Tuesday, November 29, 2005

Cites & Insights 2005 index available

The cover sheet and indexes for Cites & Insights 5 (2005) is now available (one cover sheet and two indexes totalling 18 pages).

This completes volume 5.

If your institution actually binds print volumes of C&I, I'd love to hear from you.

Saturday, November 26, 2005

Cites & Insights 5:14 available

Cites & Insights 5:14, December 2005, is now available for downloading.

This somewhat oversized 28-page issue (essays also available as HTML separates from the C&I home page) is, to use a seasonal metaphor, a post-Thanksgiving feast for the mind, with two big helpings of scanning-related goodness, a turkey of a story, a small side dish of crow, and a dessert helping of odd/old flicks.

Enough of the metaphor, here's the details:


  • Perspective: OCA and GLP 1: Ebooks, Etext, Libraries and the Commons - the first of two essays on the Open Content Alliance and Google Book Search/Google Library Project. This shorter essay consists entirely of my own perspectives on the two projects and related topics.

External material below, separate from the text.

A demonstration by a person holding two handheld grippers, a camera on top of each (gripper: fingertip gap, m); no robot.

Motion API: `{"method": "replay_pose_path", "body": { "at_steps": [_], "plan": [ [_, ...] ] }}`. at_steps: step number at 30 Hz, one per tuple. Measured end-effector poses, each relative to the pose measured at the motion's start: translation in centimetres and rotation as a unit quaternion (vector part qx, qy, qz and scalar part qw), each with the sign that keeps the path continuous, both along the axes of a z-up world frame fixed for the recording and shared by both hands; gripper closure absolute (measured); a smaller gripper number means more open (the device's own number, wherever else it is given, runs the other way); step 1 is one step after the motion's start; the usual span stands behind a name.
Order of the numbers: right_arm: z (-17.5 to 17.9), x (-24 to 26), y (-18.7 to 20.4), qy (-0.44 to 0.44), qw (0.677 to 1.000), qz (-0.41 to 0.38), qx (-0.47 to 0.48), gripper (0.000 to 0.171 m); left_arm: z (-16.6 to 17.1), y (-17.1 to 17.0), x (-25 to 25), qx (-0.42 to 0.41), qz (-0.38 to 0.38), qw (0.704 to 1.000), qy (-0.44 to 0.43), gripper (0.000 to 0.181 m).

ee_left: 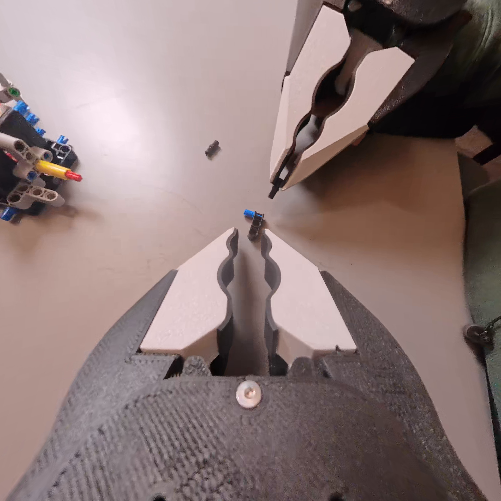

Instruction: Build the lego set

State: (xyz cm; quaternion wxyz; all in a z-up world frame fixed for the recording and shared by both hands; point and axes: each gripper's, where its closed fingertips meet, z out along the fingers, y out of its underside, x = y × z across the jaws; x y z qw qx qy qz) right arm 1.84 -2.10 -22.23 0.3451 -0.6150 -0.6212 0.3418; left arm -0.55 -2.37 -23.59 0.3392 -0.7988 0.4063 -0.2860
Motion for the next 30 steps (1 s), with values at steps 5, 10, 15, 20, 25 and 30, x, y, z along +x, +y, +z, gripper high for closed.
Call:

  • Following Up: Mea Culpa - While this section includes several "following up" notes, the "mea culpa" regards "Analogies, Gatekeepers and Blogging"--Seth Finkelstein and Jon Garfunkel have convinced me that I'm not qualified to deny the existence of "gatekeepers" within the biblioblogosphere. Read why.

  • ©3 Perspective: Sony BMG: DRM Gone Bad - How an innovative, customer-oriented consumer electronics company can also be a Big Media turkey.

  • Perspective: OCA and GLP 2: Steps on the Digitization Road - The big essay (roughly 10K words, 13 pages, and the reason this issue's so big: Quotes and comments on developments within these complementary projects, organized by topic.

  • Offtopic Perspective: SciFi Classics 50 Movie Pack, Part 1 - a little leavening to finish the issue. From Hercules and Gamera to the Wasp Woman and Pia Zadora, mini-reviews of 26 movies (the first six discs of a megapack that now goes for $20), a few of which deserve the "SciFi" label. Be your own MST3K script writer!


Note: While this is the final issue for volume 5 of Cites & Insights, it is not the end of the volume. The index (a volume title sheet and index) will appear in the reasonably near future, for those few (?) who actually bind Cites & Insights.

Tuesday, November 01, 2005

Cites & Insights 5:13, a special issue, available

A special Mid-Fall 2005 issue of Cites & Insights (5:13) is now available. (Well, Fall begins September 22 and ends December 20; November 1 is about as "mid" as you can get.)

This 20-page issue consists of two Perspectives:


  • Life Trumps Blogging (pp. 1-4), which is most definitely a pro-blogging essay, but recognizes priorities.

  • Library Futures, Media Futures (pp. 4-20), which combines my comments on Blake Carver's LISNews "Libraries and Librarians In A Digital Future: Where Do We Fit?" essay; excerpts and comments from and on "Jeremy, Dan, Luke, and Walt," a multiway e-conversation about the future (yes, the Perspective includes last names for everyone); and some notes about other voices on media and library futures.


Update November 2:
Jeremy Frumkin correctly points out that I miskeyed the URL for his blog, and would be happier if I pointed out the specific links to the two posts discussed in the second essay above.

The Digital Librarian is at http://digitallibrarian.org (with an “a” in digital; Jeremy can spell, even if I can’t).

The two quotations are, respectively, 5 years? and Follow-up on 5 years.

The HTML version of the essay has been modified to add hotlinks for those two posts (and to correct the spelling of the blog’s address), and–although my standard policy is to not make myself look better by fixing errors once publication has occurred–I’ve corrected the spelling in the PDF version as well.

My apologies for the error and vague citations.


I have a formatting question about this issue, specifically the monster essay. In order to make it fit, I used 9.5-on-11.5 point Berkeley Book for quoted excerpts instead of the 10-on-12 point that I usually use (body text is 11 on 13). Is this too small for comfortable readability? If people generally say it's OK, I may leave it that way...

[Yes, you can pick up either Perspective as an HTML separate from the home page--but if you plan to print at all, please use the PDF. The second Perspective in HTML form requires more paper all by itself than the whole issue in PDF, and it's nowhere near as readable, in my opinion. Hey, I paid good money for Berkeley Book...]

Predicted arrival date for what should be a slightly more "normal" December issue: No earlier than November 17, no later than December 1. How's that for precision?